Aliás, permita-me uma pequena divagação. No release consta a seguinte frase: “a ausência do pai é um traço forte na cultura da favela”. Cara. Isso não acontece por um fenômeno cultural. O que causa isso é simplesmente a forma como as coisas funcionam lá, com pessoas transando sem proteção, engravidando cedo e por aí vai. O que pode ser chamado de cultural na favela é o fato de os traficantes serem admirados, não o fato de as crianças não conhecerem os pais. Pelo menos essa é a minha opinião.
Enfim, voltando à história de Mexeriquinha e Carambola (ah, fruta é tudo igual), a idéia do filme é ser um grandioso final para a série televisiva de alguns anos atrás. Inclusive, algumas cenas da série passam no filme, em flashback. Eu só costumo assistir TV aberta a trabalho – e mesmo assim com grande sofrimento – para escrever textos como esse ou esse, então sou obrigado a admitir que nunca tinha assistido à série e só fiquei sabendo de sua existência na véspera da cabine. Isso, contudo, não foi problema para entender a história, já que ela é bem clichê.
Além do clichê do “pobre bonzinho”, muitas outras convenções são utilizadas, várias delas as mais irritantes manobras de roteiro hollywoodiano, como a parte onde os amiguinhos brigam para a gente aprender a lição de amizade (agora até longas não infantis vão ser amaldiçoados com isso?). Eu estava pensando em dar quatro Alfredos para o longa, mas quando essa partezinha sem vergonha começou, eu na hora já peguei minha espada e cortei um dos dragões ao meio (você achou que era só o Guilherme que era true a ponto de fazer isso, é?). Outro problema gravíssimo, e que já é recorrente nos trabalhos da O2 é a péssima captação do som.
Quando assisti a Cidade de Deus em DVD, eu tive sérias dificuldades em conseguir acompanhar a história, pois os diálogos eram simplesmente inaudíveis. Só assisti ao filme do jeito certo mesmo quando tive a brilhante idéia de ligar as legendas em inglês, o que não deixa de ser ridículo: um brasileiro ter que usar uma língua estrangeira para conseguir entender os diálogos de um filme falado em seu idioma. Cidade dos Homens não chega a ser tão grave. O cinema onde assisti, infelizmente, não fornecia legendas em inglês, mas eu até consegui acompanhar a história, embora não tenha entendido grande parte das frases. Talvez alguém precise ensinar para a O2 o maravilhoso mundo do ADR (técnica que consiste em regravar os diálogos em estúdio, como se fosse uma dublagem, para compensar quando a captação in loco não ficar boa). Sério mesmo, só isso já valeria pelo menos mais meio Alfredo para o filme.

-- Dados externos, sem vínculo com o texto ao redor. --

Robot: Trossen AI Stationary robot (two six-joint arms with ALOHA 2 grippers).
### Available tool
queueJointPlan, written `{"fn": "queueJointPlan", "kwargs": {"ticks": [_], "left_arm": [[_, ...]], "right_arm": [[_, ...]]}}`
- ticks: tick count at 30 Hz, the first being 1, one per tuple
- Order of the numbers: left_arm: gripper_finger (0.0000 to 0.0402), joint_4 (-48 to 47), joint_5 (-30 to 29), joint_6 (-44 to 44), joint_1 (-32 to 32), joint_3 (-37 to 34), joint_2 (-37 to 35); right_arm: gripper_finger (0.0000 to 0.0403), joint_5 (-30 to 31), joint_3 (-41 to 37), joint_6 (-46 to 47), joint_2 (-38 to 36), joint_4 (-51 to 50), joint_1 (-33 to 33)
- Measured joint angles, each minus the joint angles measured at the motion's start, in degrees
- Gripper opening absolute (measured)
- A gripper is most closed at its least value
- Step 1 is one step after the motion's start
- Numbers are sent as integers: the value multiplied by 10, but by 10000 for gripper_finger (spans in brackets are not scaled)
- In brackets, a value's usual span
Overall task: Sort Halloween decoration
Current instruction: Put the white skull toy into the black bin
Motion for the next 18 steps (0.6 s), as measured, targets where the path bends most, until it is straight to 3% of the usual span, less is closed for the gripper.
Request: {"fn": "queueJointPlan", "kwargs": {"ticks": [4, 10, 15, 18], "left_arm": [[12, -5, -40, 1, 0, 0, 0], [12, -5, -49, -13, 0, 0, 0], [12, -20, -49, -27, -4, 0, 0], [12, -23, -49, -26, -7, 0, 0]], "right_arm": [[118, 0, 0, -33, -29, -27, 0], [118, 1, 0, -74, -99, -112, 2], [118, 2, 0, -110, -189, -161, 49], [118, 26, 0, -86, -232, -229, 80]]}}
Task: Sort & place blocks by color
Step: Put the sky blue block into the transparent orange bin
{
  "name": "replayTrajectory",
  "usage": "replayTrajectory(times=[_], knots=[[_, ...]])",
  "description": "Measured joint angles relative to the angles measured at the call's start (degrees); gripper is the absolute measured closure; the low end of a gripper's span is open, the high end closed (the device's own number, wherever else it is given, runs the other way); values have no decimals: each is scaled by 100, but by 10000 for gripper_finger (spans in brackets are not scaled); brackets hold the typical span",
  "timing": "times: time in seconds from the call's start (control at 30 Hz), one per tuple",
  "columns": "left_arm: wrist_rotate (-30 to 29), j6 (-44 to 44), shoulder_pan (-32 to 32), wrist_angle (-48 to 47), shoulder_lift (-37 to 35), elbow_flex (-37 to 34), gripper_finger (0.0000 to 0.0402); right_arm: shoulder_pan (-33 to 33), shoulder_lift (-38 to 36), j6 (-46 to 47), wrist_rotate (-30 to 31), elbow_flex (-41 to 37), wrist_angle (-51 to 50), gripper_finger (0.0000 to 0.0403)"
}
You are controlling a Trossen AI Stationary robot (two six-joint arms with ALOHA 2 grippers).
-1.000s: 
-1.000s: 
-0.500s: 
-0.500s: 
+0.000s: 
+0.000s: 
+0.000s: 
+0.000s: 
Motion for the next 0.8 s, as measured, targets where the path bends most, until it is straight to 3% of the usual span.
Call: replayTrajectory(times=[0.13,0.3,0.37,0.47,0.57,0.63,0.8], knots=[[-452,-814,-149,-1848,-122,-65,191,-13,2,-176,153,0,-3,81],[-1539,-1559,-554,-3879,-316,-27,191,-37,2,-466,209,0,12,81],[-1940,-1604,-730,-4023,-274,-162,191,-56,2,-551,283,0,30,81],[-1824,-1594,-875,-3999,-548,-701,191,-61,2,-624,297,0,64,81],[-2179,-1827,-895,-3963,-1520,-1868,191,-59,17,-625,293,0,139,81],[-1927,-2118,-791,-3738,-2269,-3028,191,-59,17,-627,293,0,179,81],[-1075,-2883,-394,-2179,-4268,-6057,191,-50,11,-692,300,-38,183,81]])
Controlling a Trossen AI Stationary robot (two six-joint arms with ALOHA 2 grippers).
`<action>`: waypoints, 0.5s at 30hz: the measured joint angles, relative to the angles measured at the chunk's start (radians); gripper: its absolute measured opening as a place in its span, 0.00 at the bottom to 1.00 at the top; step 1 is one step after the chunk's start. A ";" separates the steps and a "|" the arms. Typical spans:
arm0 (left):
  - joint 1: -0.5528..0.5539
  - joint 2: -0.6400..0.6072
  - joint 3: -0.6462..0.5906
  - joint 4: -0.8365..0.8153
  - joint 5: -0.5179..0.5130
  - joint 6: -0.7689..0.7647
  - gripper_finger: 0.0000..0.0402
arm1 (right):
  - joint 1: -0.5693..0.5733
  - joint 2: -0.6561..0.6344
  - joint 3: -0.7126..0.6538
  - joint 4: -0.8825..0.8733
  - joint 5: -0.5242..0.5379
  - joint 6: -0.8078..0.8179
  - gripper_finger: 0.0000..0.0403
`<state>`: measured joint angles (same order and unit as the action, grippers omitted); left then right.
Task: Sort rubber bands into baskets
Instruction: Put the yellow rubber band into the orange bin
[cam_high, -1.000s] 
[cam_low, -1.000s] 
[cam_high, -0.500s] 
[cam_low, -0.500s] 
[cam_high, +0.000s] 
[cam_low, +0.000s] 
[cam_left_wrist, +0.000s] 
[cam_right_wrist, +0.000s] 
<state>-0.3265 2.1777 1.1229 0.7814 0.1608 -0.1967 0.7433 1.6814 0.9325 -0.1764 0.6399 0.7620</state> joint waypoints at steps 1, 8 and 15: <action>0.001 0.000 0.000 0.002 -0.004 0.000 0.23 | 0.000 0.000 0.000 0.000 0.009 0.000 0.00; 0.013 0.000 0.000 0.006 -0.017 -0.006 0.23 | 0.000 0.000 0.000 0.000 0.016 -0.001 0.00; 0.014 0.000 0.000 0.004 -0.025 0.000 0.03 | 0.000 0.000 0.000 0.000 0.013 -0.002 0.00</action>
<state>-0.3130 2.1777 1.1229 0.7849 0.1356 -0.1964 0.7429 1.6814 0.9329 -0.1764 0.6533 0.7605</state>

Esse problema é realmente uma pena, pois Cidade dos Homens é um filme legal e os atores são realmente muito, muito bons. Assim como em Cidade de Deus, eles foram recrutados em ONGs e talvez isso faça com que eles atuem de verdade, sem agirem da forma pasteurizada que estamos acostumados a ver nos globais. Aliás, não consigo entender porque os cineastas continuam usando globais e suas sofríveis atuações se nosso país tem atores bons como esses dando sopa por aí.
Se você ainda agüenta MAIS UM filme nacional falando sobre a vida difícil das favelas e de diferenças sociais, Cidade dos Homens é uma boa escolha. Tem problemas, mas também tem qualidade. O problema é o tema, mais do que desgastado. O Brasil realmente precisa de um Kevin Smith para a gente começar a se identificar com personagens criados aqui mesmo, não apenas os importados dos EUA e da Europa.